__Aim of the task__: Restate, exactly as written, the entries below from the line that holds "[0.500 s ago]" through the line that holds "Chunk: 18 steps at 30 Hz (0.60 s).". Pictures are not part of the copy.

__Items from a data source__:
------------------------------------------------------------

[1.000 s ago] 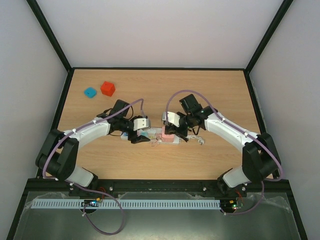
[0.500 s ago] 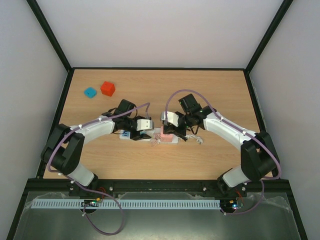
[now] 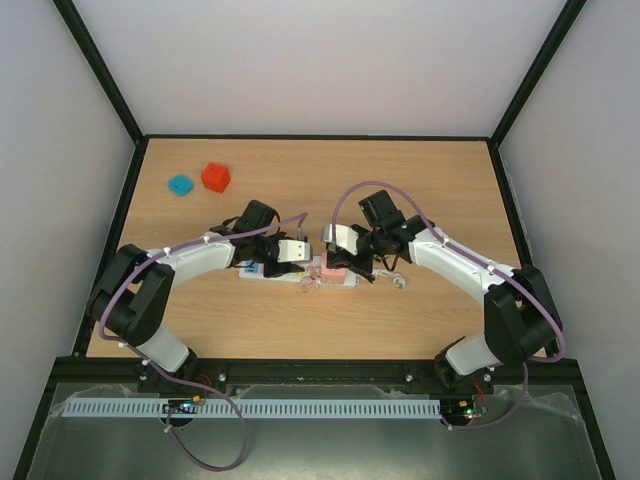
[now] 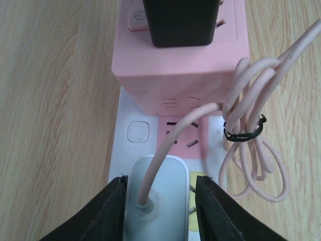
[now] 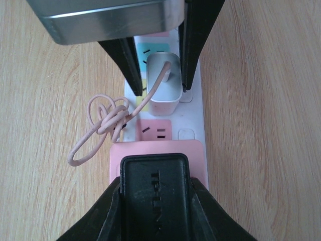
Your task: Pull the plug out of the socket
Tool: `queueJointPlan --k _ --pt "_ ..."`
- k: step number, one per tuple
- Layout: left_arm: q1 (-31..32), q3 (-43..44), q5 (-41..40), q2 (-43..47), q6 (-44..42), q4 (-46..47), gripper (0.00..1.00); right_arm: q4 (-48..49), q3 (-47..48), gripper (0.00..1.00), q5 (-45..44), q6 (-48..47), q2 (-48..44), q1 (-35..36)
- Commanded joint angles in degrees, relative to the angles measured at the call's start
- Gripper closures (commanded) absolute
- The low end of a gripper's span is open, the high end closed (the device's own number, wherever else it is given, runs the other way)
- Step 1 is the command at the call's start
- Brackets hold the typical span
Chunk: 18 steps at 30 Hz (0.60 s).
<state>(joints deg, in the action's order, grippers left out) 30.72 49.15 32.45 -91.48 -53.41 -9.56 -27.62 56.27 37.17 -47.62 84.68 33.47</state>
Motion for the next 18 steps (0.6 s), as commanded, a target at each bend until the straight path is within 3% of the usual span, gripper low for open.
queueJointPlan --k 1,9,18 --pt "0.76 -0.98 0.67 1.21 0.50 -0.36 0.63 -8.02 -5.16 0.96 -8.29 -1.00 5.11 0.89" --pt "0.67 0.12 7.38 3.49 3.78 -0.79 0.73 -8.72 -4.42 0.97 -8.97 0.06 7.14 0.89" --pt "0.07 1.93 10.61 3.94 6.04 -1.12 0.77 -8.77 -4.54 0.97 -9.63 0.37 7.44 0.84"
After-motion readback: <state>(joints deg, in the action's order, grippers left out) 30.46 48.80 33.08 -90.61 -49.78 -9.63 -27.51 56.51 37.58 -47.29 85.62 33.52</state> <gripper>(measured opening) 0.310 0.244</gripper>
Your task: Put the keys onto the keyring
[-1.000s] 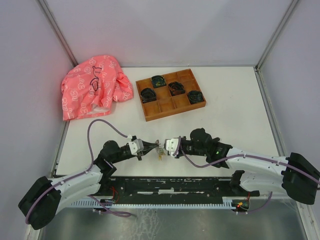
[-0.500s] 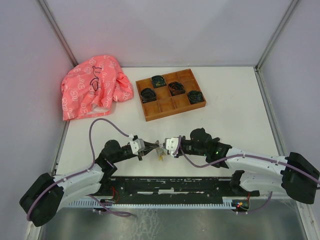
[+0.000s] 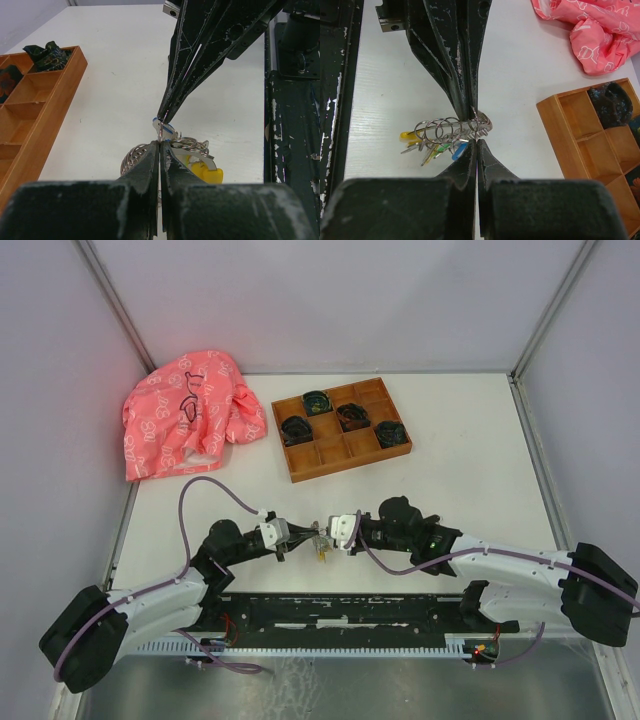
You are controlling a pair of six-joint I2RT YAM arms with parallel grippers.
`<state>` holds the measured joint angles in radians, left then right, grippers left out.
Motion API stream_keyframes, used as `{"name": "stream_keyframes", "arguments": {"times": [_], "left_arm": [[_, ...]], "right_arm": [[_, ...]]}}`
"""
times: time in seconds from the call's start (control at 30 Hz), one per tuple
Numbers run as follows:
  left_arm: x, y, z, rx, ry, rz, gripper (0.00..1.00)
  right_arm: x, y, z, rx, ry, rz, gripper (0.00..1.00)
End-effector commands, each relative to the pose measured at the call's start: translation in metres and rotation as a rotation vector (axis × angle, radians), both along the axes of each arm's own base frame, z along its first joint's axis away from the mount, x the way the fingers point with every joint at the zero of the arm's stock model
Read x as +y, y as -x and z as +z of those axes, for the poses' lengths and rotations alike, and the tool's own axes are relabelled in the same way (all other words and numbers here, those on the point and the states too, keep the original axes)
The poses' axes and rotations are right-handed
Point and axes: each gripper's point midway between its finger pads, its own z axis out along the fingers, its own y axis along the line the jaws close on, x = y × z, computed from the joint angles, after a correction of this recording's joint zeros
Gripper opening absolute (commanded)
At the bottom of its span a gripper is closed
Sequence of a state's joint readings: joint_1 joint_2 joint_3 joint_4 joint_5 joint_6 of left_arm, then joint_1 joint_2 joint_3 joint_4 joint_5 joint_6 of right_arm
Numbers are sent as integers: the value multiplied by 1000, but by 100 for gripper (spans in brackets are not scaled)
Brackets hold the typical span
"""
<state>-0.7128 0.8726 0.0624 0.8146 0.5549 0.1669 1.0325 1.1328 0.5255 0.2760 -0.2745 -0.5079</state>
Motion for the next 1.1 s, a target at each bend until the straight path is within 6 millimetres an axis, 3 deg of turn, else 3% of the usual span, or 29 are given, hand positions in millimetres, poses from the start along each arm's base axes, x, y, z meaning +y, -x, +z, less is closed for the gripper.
{"name": "stream_keyframes", "arguments": {"times": [0.0, 1.07], "left_arm": [[-5, 1, 24, -50, 67, -28, 3], [-12, 12, 21, -48, 47, -119, 3]], "right_arm": [[8, -4, 19, -11, -58, -15, 1], [22, 11, 46, 86, -169, 46, 1]]}}
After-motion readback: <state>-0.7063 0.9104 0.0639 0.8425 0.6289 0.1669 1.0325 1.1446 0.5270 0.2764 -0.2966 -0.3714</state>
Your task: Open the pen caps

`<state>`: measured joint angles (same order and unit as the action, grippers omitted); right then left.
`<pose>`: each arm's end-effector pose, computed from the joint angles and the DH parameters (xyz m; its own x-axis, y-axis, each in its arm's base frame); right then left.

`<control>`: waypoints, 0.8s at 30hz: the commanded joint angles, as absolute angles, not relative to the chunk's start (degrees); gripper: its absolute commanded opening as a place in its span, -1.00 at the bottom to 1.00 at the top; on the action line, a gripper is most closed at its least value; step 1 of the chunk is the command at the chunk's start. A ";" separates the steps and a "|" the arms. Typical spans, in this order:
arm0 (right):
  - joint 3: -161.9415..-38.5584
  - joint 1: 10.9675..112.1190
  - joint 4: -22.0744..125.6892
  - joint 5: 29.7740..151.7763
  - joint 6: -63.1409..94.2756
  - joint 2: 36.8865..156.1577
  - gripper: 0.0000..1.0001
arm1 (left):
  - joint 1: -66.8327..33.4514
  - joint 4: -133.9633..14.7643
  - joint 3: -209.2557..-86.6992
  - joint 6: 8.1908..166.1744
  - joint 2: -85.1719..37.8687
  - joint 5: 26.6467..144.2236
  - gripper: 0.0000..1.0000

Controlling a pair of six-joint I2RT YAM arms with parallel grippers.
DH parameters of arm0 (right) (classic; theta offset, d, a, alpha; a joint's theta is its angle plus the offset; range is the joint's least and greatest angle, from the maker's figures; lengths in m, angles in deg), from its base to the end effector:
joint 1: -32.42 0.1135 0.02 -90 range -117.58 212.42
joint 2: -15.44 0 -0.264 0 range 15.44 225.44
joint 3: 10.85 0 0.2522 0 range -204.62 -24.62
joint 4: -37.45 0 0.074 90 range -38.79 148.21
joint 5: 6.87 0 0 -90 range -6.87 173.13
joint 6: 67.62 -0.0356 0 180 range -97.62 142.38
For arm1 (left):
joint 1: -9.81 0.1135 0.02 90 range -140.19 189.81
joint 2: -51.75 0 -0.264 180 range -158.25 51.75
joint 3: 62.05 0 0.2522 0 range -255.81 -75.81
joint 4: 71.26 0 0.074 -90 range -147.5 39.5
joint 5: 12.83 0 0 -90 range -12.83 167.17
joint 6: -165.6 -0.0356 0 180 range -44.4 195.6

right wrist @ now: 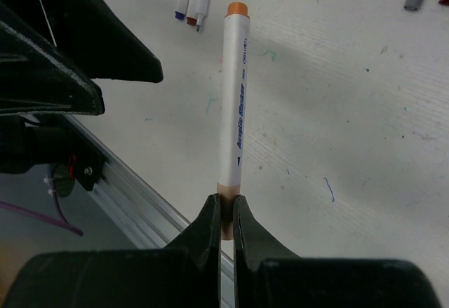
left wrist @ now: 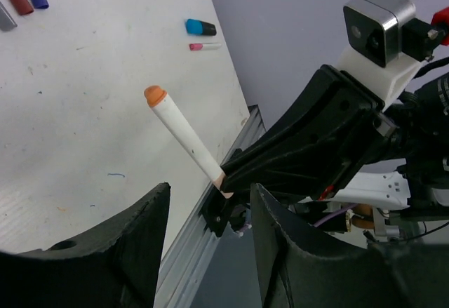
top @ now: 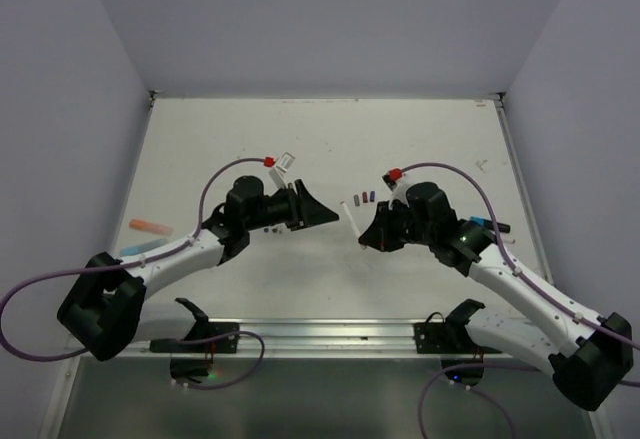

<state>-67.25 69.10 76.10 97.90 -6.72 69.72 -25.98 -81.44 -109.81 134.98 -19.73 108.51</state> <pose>0.1590 0.1297 0.2726 -0.7779 0.0069 -0.6283 -0.4161 0.7436 0.5234 0.2070 -0.1721 0.2379 -0.8796 -0.2720 -0.3904 0.2999 0.3201 -0.8987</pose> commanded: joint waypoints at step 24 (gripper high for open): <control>-65.93 74.08 70.64 97.90 -9.87 68.44 -1.00 | -28.77 -91.25 -115.98 140.99 -31.57 104.16 -0.06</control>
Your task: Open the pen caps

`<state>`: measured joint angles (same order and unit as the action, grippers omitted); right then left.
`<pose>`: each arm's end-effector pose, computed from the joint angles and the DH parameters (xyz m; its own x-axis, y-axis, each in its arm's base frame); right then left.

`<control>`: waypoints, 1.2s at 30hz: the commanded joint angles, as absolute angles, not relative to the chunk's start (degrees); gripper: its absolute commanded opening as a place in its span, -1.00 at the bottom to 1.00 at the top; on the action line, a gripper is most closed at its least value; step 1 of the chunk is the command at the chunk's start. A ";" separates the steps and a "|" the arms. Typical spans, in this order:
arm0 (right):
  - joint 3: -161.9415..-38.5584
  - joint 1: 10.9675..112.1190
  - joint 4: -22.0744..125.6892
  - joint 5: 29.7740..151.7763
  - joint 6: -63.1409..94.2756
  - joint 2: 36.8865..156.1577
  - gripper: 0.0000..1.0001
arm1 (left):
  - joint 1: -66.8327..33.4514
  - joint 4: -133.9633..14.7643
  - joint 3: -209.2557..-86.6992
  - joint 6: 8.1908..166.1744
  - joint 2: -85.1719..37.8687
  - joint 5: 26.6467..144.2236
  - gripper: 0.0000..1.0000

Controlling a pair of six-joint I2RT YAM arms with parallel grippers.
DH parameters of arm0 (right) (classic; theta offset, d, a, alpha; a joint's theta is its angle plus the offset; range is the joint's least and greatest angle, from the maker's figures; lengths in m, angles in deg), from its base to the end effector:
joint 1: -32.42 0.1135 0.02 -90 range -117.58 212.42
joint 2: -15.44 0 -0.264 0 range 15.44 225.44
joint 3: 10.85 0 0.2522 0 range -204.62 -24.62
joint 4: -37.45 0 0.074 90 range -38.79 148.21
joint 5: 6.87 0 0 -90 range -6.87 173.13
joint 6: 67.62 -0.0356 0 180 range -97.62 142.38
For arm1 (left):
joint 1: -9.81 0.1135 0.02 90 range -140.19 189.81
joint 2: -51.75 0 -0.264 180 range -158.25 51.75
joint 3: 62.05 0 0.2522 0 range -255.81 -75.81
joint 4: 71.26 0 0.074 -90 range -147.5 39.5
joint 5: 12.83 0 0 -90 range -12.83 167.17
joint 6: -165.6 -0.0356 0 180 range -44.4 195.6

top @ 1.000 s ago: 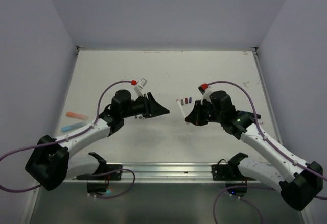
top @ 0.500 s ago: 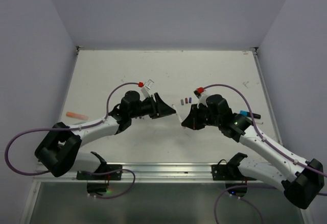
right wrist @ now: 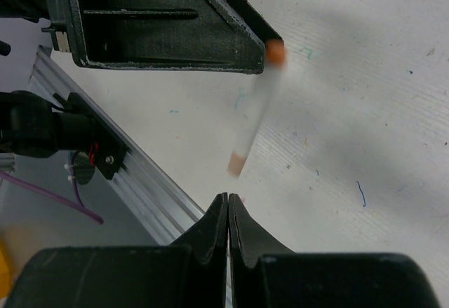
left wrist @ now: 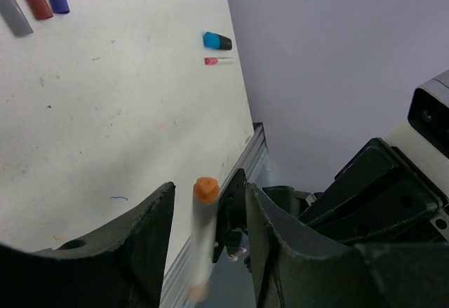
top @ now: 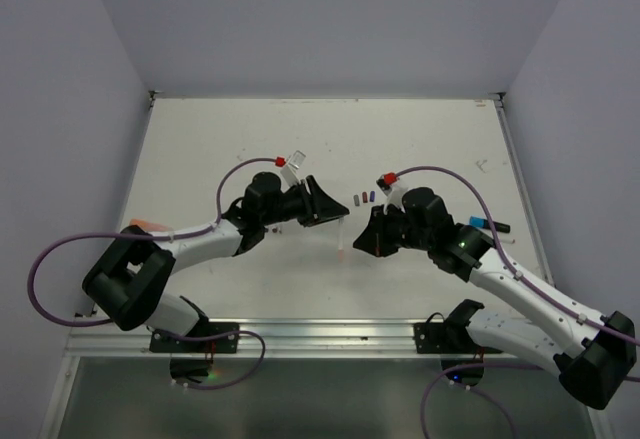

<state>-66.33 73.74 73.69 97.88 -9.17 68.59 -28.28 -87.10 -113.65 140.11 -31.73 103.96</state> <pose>0.1470 0.1413 0.2745 -0.7742 -0.0069 -0.6329 -0.4601 0.6928 0.5553 0.2308 -0.2013 0.2134 -0.8984 -0.3196 -0.3012 0.1874 0.3412 -0.9211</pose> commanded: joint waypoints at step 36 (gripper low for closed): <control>-69.70 84.09 68.18 89.47 -6.80 95.94 -0.11 | -30.18 -51.96 -105.61 132.55 -9.25 78.76 -0.12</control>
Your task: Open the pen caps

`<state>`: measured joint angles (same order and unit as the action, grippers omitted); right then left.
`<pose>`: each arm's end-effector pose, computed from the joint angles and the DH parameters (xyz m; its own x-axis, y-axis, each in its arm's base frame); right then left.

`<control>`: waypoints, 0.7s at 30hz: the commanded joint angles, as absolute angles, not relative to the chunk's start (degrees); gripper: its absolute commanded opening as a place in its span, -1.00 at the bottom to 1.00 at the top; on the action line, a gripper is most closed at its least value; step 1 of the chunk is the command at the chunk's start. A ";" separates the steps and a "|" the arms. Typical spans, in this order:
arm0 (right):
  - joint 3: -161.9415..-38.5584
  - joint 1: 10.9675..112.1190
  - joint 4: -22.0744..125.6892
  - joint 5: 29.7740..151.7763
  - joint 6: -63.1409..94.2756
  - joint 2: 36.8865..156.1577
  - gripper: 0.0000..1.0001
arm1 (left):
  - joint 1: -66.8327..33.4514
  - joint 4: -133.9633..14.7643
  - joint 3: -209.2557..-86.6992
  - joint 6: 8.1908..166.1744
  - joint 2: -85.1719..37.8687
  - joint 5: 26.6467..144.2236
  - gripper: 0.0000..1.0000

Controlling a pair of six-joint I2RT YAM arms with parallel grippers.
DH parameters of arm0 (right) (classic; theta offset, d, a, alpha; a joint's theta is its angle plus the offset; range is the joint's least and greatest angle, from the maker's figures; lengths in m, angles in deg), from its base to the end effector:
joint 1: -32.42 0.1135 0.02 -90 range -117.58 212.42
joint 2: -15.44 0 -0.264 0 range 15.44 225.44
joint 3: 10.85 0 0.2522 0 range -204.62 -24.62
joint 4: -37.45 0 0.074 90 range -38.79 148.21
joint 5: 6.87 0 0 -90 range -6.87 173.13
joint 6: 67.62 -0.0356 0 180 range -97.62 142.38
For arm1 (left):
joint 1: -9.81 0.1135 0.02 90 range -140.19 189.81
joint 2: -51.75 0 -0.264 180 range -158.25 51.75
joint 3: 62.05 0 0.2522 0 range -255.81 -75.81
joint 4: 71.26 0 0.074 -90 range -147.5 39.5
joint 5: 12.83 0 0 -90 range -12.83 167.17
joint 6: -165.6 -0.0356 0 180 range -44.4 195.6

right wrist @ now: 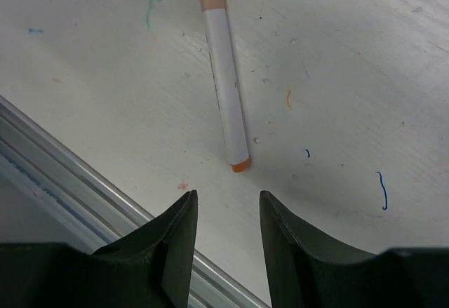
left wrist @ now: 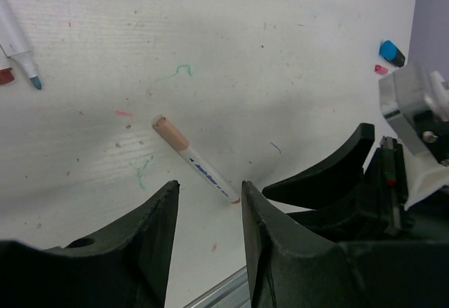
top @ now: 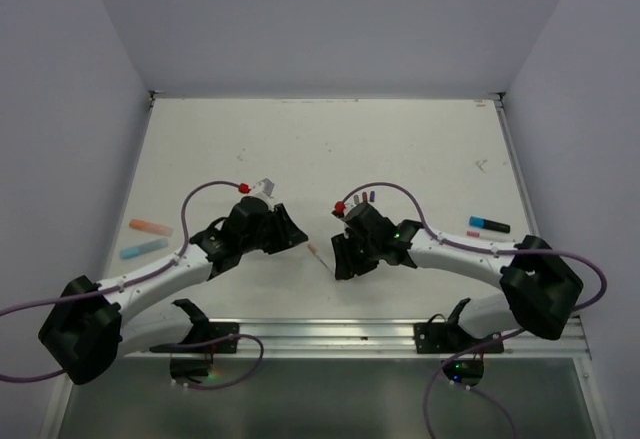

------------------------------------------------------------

__Result of the task__:
[0.500 s ago] 
[now] 
[now] 
[now] 
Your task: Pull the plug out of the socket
Tool: `queueJointPlan --k _ --pt "_ ..."`
- k: step number, one per tuple
- Layout: left_arm: q1 (-31..32), q3 (-43..44), q5 (-41..40), q2 (-43..47), q6 (-44..42), q4 (-46..47), gripper (0.00..1.00); right_arm: q4 (-48..49), q3 (-47..48), gripper (0.00..1.00), q5 (-45..44), q6 (-48..47), q2 (-48..44), q1 (-35..36)
- Commanded joint angles in degrees, relative to the angles measured at the call's start
- Gripper closures (commanded) absolute
- The low end of a gripper's span is open, the high end closed (the device's own number, wherever else it is given, runs the other way)
- Step 1 is the command at the call's start
- Brackets hold the typical span
Chunk: 18 steps at 30 Hz (0.60 s).

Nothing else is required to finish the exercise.